Wednesday, March 22

Why did Florida witness a “rain of iguanas”? | Digital Trends Spanish

In late January, Floridians were surprised by an unusual drop in temperatures.

According to experts, this phenomenon was due to the bomb cyclone that hit the east coast of the United States, causing the coldest days in more than a decade in this state.

This unexpected cold resulted in a strange phenomenon, which surprised local residents and became viral on social media: the fall of several iguanas from trees and other heights, which was popularly baptized as a “rain of iguanas”.

The famous frozen iguanas of South Florida at the dog park! #frozen #iguana #southflorida #hollywoodflorida

— Diane 🕊🐢🐘 (@dwarner1220) January 30, 2022

The green iguana (iguana iguana) is a reptile that comes from Central and South America, and needs to sunbathe to increase its body temperature and stay active.

In this way, when there is a drastic change in temperature, they have problems regulating their body and enter a state of immobilization in which their bodily functions are reduced to a minimum.

Iguanas can usually be seen hanging from trees.
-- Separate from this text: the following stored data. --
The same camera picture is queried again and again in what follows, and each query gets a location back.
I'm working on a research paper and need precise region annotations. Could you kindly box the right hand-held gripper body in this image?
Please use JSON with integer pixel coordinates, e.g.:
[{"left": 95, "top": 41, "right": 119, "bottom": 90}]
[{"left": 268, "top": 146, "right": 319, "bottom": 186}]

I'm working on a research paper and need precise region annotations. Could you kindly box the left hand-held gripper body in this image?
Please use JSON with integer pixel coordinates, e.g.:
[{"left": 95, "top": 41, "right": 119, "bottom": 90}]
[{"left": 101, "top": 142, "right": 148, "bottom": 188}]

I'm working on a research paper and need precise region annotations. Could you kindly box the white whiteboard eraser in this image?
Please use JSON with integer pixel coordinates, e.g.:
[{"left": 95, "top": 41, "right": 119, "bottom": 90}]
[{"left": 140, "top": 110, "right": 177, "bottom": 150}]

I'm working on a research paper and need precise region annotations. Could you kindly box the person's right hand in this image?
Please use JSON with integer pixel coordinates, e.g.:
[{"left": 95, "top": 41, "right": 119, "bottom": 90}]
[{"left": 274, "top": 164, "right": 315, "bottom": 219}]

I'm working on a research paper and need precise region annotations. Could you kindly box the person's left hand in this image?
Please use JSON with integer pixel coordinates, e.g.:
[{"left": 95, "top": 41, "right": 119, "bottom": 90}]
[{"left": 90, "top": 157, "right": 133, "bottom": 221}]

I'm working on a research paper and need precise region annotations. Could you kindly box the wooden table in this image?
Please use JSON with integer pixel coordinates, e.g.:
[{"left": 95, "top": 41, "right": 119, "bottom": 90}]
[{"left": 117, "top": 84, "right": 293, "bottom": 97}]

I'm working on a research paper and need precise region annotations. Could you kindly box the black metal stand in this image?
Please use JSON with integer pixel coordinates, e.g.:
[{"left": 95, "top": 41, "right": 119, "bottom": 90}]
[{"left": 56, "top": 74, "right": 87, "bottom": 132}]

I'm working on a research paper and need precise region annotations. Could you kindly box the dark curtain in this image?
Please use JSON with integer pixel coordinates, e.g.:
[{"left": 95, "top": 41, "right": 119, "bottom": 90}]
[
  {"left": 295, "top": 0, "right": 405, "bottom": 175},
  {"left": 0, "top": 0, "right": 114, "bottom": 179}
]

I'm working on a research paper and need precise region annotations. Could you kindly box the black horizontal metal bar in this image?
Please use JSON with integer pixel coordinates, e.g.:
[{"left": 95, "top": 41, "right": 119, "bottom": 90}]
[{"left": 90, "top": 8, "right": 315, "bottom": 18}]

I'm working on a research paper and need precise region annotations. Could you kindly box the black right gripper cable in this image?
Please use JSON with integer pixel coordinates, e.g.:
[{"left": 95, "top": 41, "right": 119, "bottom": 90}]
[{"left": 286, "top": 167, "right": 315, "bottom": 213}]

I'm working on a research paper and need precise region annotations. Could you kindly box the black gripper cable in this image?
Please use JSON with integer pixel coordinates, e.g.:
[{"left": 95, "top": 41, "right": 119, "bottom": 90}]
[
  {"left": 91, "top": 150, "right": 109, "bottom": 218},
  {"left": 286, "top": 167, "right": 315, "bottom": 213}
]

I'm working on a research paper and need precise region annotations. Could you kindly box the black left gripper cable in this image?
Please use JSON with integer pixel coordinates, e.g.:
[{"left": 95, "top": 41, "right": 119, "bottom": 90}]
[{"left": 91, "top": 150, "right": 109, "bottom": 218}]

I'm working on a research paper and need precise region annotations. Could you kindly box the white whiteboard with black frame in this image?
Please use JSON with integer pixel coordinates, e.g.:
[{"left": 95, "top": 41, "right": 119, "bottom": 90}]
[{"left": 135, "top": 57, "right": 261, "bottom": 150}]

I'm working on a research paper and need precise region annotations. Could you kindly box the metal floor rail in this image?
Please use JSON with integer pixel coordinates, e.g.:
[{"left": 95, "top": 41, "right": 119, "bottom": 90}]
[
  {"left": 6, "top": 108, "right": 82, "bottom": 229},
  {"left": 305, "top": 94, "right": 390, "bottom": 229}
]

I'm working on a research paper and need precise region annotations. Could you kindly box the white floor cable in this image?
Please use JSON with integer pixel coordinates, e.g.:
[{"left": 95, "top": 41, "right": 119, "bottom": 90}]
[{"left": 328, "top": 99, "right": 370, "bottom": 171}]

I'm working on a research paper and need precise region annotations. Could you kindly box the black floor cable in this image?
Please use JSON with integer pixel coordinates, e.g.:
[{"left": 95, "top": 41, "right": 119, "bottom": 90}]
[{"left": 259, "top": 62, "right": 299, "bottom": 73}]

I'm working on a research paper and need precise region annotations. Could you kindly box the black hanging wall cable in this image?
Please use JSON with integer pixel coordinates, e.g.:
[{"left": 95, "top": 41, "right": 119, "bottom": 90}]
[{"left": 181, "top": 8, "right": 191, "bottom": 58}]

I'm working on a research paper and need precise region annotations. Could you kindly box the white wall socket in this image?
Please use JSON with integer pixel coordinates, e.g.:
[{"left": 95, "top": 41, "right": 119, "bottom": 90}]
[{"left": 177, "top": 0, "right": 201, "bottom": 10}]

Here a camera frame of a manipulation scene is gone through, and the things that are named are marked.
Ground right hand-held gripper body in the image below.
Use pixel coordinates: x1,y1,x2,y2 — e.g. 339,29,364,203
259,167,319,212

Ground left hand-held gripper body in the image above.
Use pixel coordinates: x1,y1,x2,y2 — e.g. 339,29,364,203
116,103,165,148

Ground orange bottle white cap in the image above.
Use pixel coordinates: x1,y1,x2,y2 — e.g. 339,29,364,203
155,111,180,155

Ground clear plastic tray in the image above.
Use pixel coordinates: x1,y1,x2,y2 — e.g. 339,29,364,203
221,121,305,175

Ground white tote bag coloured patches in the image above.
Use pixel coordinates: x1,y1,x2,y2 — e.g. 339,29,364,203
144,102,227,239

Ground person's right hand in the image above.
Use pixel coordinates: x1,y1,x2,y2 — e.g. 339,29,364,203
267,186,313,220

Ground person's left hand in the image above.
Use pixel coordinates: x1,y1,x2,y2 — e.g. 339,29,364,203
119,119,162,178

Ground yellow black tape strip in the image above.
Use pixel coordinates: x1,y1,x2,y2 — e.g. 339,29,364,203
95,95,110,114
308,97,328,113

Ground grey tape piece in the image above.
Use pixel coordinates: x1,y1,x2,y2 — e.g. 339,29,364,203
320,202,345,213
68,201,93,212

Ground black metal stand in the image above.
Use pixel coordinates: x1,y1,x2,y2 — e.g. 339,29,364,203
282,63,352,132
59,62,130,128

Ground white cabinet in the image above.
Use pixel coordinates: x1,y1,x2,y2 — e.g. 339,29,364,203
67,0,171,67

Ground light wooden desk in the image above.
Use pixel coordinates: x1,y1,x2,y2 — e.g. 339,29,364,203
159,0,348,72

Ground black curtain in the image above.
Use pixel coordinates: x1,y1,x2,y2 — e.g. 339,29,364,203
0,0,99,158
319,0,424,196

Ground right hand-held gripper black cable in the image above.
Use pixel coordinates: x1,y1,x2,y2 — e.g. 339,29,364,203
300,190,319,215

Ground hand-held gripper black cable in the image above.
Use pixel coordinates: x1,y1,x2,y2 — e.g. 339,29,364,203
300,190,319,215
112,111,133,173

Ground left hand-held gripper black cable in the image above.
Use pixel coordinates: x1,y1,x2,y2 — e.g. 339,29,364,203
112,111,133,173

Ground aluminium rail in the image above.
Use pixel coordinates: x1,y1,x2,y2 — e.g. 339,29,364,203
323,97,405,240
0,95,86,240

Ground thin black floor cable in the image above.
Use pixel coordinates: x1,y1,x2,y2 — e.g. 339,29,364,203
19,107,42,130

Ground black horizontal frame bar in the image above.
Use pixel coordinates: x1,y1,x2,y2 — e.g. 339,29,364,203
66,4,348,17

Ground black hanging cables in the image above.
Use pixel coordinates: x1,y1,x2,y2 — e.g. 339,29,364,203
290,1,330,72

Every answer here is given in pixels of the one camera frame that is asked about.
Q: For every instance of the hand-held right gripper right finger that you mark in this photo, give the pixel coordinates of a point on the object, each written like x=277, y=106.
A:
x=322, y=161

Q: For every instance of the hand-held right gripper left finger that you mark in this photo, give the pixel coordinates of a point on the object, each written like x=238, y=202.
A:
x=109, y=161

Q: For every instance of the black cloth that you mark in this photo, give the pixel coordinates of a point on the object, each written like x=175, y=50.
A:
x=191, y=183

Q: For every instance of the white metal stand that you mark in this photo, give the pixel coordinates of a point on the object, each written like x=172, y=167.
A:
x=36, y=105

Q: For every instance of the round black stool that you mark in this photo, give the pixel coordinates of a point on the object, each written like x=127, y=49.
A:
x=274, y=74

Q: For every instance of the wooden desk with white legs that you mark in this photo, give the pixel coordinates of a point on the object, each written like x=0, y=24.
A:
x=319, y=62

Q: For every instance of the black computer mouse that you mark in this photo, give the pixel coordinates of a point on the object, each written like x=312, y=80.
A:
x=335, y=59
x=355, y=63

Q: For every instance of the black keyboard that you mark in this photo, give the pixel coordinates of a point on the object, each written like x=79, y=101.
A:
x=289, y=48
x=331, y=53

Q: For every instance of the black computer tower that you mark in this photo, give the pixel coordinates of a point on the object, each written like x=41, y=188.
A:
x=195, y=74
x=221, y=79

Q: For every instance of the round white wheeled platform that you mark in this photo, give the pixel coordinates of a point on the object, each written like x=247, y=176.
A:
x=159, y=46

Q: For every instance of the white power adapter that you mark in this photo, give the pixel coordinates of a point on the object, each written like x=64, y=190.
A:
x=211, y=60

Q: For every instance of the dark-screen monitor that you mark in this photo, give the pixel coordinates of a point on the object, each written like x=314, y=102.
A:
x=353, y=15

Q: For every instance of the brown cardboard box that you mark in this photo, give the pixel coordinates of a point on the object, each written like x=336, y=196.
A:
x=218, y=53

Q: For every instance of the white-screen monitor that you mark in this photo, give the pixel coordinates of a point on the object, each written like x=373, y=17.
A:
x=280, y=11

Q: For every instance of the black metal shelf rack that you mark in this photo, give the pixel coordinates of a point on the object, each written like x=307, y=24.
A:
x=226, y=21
Then, as they enter a frozen state, they loosen and fall to the ground, which is what happened a few days ago in Florida.
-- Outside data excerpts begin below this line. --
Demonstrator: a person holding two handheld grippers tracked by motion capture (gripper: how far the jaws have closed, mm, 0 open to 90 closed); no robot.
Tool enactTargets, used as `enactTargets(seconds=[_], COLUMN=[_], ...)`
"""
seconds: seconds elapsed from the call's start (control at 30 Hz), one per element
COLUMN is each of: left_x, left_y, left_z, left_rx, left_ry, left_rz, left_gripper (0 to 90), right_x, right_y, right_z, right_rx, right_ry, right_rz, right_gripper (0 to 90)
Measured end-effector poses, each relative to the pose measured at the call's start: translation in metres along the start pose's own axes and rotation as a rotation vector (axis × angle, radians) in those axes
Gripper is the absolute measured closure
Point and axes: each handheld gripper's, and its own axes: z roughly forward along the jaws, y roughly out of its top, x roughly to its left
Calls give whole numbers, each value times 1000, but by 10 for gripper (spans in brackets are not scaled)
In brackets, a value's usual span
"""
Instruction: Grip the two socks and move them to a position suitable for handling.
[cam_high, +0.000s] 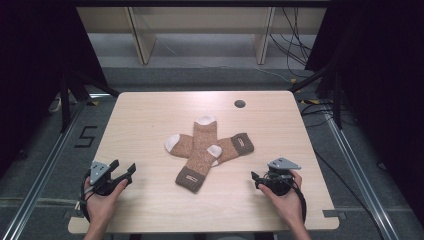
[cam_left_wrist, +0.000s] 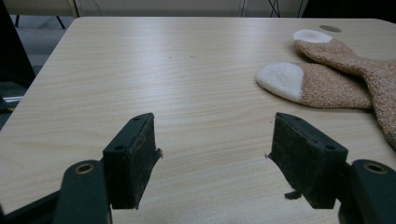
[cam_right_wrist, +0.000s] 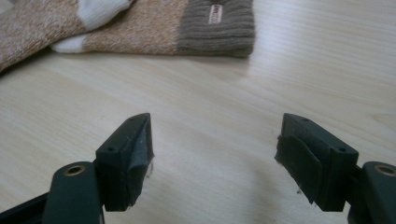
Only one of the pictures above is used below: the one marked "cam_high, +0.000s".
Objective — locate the grey table corner bracket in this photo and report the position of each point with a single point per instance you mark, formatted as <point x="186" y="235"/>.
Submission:
<point x="334" y="214"/>

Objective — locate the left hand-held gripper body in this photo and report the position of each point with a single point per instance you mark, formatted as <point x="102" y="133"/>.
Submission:
<point x="98" y="171"/>

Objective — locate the person's right hand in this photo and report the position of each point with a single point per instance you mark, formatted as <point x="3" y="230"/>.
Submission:
<point x="286" y="205"/>

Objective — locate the beige wooden shelf frame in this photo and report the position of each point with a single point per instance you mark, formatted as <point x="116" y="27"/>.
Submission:
<point x="200" y="23"/>

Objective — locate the person's left hand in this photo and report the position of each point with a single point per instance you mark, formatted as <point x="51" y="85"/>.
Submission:
<point x="101" y="205"/>

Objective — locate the brown knitted sock white toe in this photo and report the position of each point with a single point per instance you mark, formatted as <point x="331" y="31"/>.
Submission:
<point x="233" y="146"/>
<point x="201" y="150"/>

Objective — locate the silver metal floor rail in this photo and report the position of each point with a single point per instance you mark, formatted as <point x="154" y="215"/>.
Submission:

Although social networks were filled with videos of people lamenting the state of the iguanas, and many of them pointed out that they were dead, the truth is that they were only frozen and returned to activity once their body temperature increased.

Florida #frozeniguana Iguana fell out of tree! Ole boy cold af

— 🎣🏆LETS FISH🎣🏆Mullet Run Fishing (@TheMulletRun) January 30, 2022

For this reason, the authorities advise people to leave these specimens in the place where they fell and wait for them to “revive” on their own.

The problem is that there is a lot of misinformation about these introduced species. In fact, according to experts, iguanas are one of the invasive species with the greatest impact on US wildlife.

It should be remembered that since last year, the Florida Fish and Wildlife Conservation Commission (FWC) prohibited the sale and possession of more than fifteen types of reptiles, including the green iguana.

It is hoped that this unusual phenomenon will serve to raise awareness about the risk of introducing species that are adapted to other types of environments.